_PROMPT_
In the entries below, which lines run from the one containing "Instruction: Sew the" to the one containing "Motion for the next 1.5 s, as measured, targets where"? Copy exactly those lines, ends included, and no others.

_EXTRACTED RECORDS_
=== Section Start ===

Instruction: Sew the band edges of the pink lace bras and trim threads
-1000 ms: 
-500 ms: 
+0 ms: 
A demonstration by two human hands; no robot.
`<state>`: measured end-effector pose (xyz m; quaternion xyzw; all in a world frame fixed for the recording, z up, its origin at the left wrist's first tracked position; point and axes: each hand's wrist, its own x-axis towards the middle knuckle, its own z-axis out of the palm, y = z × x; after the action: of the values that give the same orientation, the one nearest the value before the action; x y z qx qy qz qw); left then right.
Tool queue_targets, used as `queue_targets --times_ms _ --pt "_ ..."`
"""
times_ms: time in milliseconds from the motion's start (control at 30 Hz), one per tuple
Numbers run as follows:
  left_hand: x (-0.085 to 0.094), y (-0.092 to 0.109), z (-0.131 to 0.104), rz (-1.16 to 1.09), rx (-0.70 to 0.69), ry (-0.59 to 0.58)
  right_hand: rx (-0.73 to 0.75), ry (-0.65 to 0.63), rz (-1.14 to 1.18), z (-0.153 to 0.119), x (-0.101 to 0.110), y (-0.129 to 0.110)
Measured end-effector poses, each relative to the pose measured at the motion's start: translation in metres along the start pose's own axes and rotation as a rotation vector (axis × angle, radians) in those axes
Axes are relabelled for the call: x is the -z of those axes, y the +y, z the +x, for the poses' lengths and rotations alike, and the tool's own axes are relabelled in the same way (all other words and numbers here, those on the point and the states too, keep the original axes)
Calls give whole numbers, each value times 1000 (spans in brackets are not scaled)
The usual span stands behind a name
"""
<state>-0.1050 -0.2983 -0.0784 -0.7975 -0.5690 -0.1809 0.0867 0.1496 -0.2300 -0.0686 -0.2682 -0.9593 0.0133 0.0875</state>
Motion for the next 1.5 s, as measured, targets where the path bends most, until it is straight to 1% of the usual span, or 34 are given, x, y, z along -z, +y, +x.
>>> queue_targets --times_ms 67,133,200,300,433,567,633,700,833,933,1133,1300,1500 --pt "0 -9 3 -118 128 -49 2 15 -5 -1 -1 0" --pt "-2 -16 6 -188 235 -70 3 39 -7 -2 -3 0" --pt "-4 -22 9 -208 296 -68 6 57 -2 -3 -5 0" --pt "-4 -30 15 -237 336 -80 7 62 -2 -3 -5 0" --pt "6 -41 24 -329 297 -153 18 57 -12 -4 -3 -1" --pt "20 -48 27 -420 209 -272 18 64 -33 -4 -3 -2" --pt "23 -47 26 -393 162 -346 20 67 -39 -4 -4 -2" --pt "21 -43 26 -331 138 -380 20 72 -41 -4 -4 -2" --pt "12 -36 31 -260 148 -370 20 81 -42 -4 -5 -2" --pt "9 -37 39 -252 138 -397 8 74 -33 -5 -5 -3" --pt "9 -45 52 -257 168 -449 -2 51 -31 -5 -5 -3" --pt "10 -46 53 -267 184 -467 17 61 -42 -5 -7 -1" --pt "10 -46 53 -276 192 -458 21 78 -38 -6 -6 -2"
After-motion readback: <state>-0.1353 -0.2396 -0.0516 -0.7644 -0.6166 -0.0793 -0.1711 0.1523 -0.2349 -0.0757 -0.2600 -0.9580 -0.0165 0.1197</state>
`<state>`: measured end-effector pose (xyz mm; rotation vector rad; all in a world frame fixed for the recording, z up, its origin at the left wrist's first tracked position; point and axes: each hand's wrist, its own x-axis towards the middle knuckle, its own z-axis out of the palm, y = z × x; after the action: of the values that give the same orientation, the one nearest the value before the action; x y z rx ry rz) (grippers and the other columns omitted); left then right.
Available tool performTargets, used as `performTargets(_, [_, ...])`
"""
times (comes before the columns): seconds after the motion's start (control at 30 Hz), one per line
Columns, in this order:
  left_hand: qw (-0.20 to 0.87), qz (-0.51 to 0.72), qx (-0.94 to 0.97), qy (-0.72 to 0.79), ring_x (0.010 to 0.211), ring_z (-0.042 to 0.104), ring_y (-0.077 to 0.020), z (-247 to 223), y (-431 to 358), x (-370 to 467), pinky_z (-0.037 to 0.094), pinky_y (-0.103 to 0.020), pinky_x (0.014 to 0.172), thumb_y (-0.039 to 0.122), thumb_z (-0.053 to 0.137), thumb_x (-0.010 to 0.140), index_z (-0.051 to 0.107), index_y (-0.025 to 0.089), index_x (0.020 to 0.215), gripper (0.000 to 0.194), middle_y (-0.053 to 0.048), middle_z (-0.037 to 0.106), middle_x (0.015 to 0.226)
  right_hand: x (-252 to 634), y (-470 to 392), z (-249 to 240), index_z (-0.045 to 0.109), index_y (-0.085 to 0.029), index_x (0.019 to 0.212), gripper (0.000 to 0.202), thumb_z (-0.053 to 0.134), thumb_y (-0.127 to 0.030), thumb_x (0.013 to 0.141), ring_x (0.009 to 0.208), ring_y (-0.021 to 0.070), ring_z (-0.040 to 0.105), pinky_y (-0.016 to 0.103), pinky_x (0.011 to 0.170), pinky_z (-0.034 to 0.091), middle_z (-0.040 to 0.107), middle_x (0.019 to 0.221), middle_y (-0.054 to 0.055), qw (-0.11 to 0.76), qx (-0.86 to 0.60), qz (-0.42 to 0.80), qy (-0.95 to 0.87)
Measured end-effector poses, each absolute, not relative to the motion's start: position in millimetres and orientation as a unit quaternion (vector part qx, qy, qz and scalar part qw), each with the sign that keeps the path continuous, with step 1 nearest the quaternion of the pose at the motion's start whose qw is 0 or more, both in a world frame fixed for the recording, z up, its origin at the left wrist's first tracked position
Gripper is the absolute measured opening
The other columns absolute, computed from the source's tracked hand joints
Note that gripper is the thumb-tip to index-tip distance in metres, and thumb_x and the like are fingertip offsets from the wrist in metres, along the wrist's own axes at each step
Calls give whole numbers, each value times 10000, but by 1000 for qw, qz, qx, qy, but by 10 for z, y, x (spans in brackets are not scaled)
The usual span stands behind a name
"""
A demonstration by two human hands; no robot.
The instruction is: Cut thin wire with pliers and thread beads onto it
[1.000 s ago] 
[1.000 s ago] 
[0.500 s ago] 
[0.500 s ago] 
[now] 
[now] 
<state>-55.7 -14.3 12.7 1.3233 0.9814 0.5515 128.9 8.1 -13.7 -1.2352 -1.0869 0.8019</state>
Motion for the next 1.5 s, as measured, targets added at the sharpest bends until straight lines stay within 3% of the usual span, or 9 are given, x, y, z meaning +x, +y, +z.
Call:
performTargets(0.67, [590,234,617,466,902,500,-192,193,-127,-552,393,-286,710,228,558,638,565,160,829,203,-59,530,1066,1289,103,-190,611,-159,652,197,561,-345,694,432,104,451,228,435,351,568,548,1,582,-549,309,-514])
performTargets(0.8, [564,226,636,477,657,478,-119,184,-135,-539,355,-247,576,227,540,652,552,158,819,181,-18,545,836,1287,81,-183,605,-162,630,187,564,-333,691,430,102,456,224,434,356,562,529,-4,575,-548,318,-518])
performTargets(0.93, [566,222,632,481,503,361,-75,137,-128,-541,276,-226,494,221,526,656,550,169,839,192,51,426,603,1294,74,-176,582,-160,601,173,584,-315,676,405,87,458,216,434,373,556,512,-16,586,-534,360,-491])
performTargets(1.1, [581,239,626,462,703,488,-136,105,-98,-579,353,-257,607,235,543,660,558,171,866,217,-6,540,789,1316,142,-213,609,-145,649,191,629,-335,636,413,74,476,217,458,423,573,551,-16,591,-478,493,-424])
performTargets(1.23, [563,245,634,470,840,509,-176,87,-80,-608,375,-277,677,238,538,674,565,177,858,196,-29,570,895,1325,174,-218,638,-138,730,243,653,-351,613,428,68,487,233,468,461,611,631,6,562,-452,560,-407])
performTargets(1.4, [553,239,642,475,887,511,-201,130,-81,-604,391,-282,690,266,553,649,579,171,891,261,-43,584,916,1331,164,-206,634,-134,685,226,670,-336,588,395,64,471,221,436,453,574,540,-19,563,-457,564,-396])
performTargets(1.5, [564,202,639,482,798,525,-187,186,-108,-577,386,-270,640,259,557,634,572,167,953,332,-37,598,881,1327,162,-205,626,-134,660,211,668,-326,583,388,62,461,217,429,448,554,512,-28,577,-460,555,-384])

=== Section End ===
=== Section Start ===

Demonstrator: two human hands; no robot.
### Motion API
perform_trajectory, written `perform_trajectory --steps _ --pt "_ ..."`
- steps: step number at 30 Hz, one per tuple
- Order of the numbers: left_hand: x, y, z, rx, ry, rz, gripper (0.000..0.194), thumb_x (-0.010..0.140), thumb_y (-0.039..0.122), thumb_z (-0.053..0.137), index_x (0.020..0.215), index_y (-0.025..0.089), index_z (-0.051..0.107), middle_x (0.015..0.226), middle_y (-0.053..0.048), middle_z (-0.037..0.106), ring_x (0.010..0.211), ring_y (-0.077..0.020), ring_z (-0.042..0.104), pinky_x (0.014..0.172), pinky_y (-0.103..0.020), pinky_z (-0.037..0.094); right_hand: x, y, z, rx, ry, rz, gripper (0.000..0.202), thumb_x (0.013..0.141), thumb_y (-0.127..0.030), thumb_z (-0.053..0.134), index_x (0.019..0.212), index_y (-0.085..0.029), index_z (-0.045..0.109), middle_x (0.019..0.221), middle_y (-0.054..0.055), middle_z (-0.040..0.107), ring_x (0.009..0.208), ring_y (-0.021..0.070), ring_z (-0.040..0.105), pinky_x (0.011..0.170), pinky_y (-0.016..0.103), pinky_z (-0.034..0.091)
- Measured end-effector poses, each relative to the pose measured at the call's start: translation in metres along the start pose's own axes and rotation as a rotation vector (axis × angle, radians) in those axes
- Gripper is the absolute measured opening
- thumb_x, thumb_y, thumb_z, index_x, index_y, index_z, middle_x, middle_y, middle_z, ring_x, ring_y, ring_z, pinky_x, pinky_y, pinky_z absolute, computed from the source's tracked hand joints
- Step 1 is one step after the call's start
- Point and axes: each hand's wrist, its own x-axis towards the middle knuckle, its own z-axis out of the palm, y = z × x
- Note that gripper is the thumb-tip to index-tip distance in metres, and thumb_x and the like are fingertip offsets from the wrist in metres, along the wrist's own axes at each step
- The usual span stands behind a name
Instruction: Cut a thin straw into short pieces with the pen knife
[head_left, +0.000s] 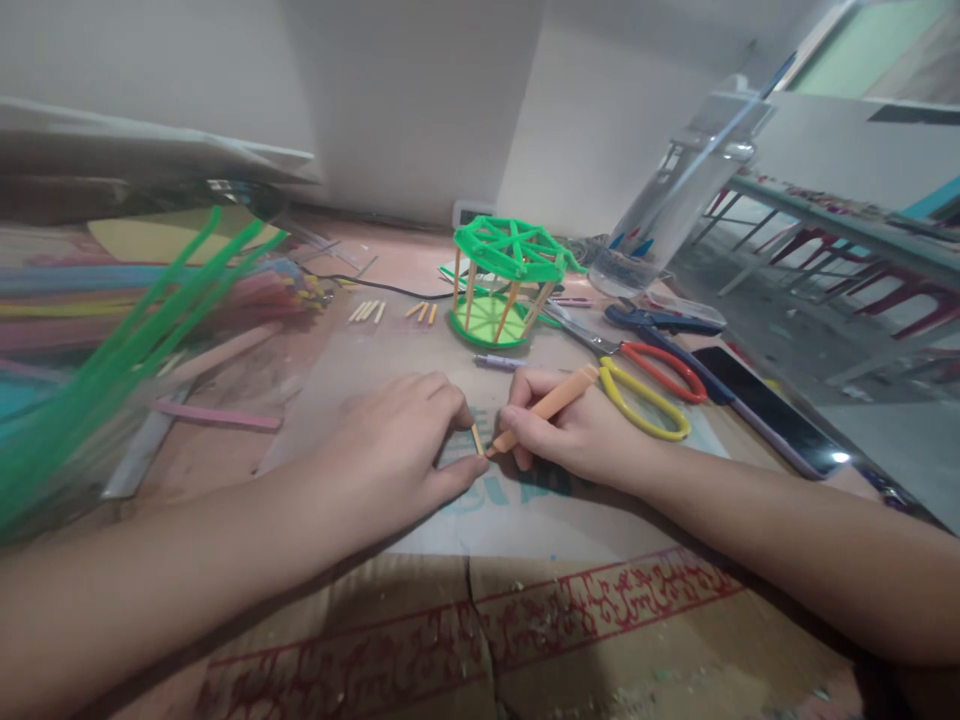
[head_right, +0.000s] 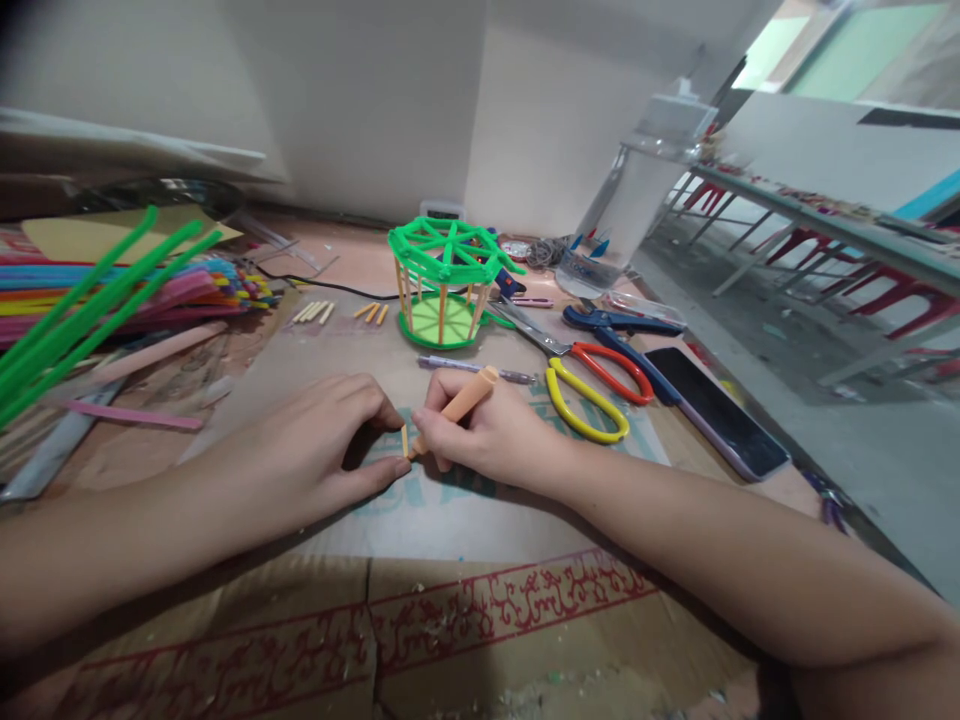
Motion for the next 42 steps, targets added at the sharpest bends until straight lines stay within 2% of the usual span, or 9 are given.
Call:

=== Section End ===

_YOUR RESPONSE_
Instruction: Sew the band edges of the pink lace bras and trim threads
-1000 ms: 
-500 ms: 
+0 ms: 
A demonstration by two human hands; no robot.
`<state>`: measured end-effector pose (xyz m; quaternion xyzw; all in a world frame fixed for the recording, z up, its origin at the left wrist's first tracked position; point and axes: each hand's wrist, its own x-axis towards the middle knuckle, its own z-axis out of the palm, y = z × x; after the action: of the values that give the same orientation, the one nearest the value before the action; x y z qx qy qz qw); left then right.
Tool queue_targets, used as `queue_targets --times_ms _ --pt "_ ..."`
"""
times_ms: time in milliseconds from the motion's start (control at 30 Hz), one per tuple
Numbers run as follows:
  left_hand: x (-0.085 to 0.094), y (-0.092 to 0.109), z (-0.131 to 0.104), rz (-1.16 to 1.09), rx (-0.70 to 0.69), ry (-0.59 to 0.58)
  right_hand: rx (-0.73 to 0.75), ry (-0.65 to 0.63), rz (-1.14 to 1.18), z (-0.153 to 0.119), x (-0.101 to 0.110), y (-0.129 to 0.110)
Measured end-effector poses, each relative to the pose measured at the motion's start: translation in metres along the start pose's own axes and rotation as a rotation vector (axis × angle, radians) in those axes
Axes are relabelled for the call: x is the -z of those axes, y the +y, z the +x, for the poses' lengths and rotations alike, and the tool's own axes are relabelled in the same way (all other words and numbers here, those on the point and the states too, keep the original axes)
Calls give whole numbers, each value times 1000 (spans in brackets are not scaled)
The usual span stands behind a name
"""
<state>-0.1050 -0.2983 -0.0784 -0.7975 -0.5690 -0.1809 0.0867 0.1496 -0.2300 -0.0686 -0.2682 -0.9593 0.0133 0.0875</state>
Motion for the next 1.5 s, as measured, targets where the path bends most, until it is straight to 1% of the usual span, or 34 are given, x, y, z along -z, +y, +x.

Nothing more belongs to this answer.